The net Objective is to find the Equation of the Best-Fitting Straight Line (through these 3 data points, mentioned in the above table, also represented by the blue circles in the above plot).

---

$$
\hat{Y} = w_0 + w_1X_1 \quad \text{is the equation of the best-fit line (red-line in the plot) where}
$$ 

---



$$ 
w_1 = \quad \text{slope of the line;} 
$$ 

$$ 
w_0  = \quad \text{intercept of the line} 
$$

$$ 
w_0 , w_1 \quad \text{are also called model weights}
$$

$$ 
\hat{Y} \quad \text {is the predicted values of Y, given by the “best-fit line”.}
$$ 

These predicted values are represented by red-squares on the red-line. Of course, the predicted values are NOT exactly same as the actual values of Y (blue circles), the vertical difference represents the error in the prediction given by:

$$ 
Error_i = \hat{Y}_i - Y_i \quad \text{for any ith data points} 
$$ 

$$
MSE = \frac{1}{N}\sum_{i=1}^{N}(Error_i)^2= \frac{1}{N}\sum_{i=1}^{N}(\hat{Y}_i - Y_i)^2
\quad \text{where N = Total no. of data points. For this question, N=3}
$$

## Problem Statement

To find the **“optimal values”** of the slope and intercept of this best-fit line, such that the **“Mean Squared Error” (MSE)** is minimum. 

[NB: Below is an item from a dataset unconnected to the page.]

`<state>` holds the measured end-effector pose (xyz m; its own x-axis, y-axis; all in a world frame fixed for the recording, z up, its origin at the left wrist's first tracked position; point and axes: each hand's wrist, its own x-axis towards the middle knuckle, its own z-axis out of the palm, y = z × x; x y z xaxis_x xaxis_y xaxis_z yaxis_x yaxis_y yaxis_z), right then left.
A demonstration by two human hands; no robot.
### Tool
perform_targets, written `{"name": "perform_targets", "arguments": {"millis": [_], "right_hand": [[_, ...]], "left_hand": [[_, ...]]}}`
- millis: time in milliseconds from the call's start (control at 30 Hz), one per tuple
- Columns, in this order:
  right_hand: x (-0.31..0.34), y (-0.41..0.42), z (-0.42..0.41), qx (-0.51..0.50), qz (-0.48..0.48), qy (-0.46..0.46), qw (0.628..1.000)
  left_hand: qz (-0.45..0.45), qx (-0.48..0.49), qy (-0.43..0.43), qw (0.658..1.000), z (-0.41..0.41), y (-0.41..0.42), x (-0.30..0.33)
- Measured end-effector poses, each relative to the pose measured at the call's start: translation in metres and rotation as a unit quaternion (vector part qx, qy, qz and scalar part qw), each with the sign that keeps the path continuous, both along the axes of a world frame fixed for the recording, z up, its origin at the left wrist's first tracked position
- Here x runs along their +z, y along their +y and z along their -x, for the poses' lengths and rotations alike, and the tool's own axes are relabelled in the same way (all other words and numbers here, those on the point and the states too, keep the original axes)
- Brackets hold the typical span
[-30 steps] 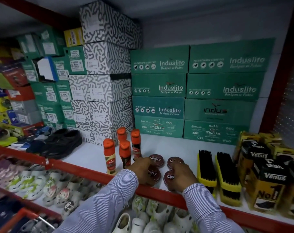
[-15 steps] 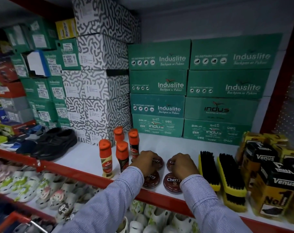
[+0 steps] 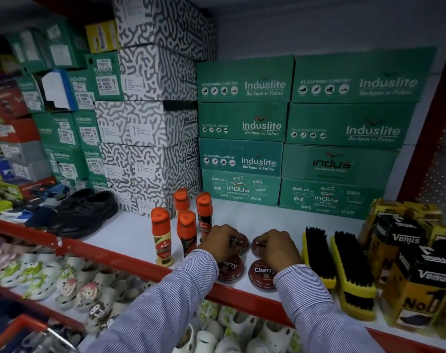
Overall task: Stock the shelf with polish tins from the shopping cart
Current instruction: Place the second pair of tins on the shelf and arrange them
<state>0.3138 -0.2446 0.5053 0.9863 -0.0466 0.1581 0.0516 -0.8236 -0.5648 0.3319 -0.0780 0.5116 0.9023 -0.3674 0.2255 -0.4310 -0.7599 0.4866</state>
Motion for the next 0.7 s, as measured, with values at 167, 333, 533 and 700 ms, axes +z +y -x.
{"name": "perform_targets", "arguments": {"millis": [167, 333, 533, 700], "right_hand": [[0.01, -0.011, 0.024, 0.022, -0.003, -0.033, 0.999], [0.01, -0.014, 0.066, 0.074, 0.05, 0.007, 0.996], [0.014, -0.004, 0.087, 0.079, 0.077, 0.008, 0.994], [0.013, 0.001, 0.089, 0.063, 0.096, -0.015, 0.993]], "left_hand": [[0.038, -0.01, -0.052, 0.998, 0.019, 0.01, 0.009], [-0.011, -0.017, -0.044, 0.999, 0.041, 0.028, 0.006], [-0.016, -0.038, -0.022, 0.999, 0.056, 0.028, -0.001], [0.009, -0.043, -0.022, 0.999, 0.06, 0.027, 0.0]]}}
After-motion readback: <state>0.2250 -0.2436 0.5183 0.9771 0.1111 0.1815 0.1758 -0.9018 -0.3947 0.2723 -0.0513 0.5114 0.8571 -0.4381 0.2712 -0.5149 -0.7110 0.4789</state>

Also, **Plot the following:**
- 1. MSE Loss function (y-axis) vs w0 (x-axis)
- 2. MSE Loss function (y-axis) vs w1 (x-axis)
- 3. 3D-plot of Loss function w.r.t. w0 & w1
- 4. w0 (y-axis) vs Iteration (x-axis)
- 5. w1 (y-axis) vs Iteration (x-axis)
- 6. Loss function (y-axis) vs iteration (x-axis)

## Approach
#### How will i get the optimal values of the slope and intercept ?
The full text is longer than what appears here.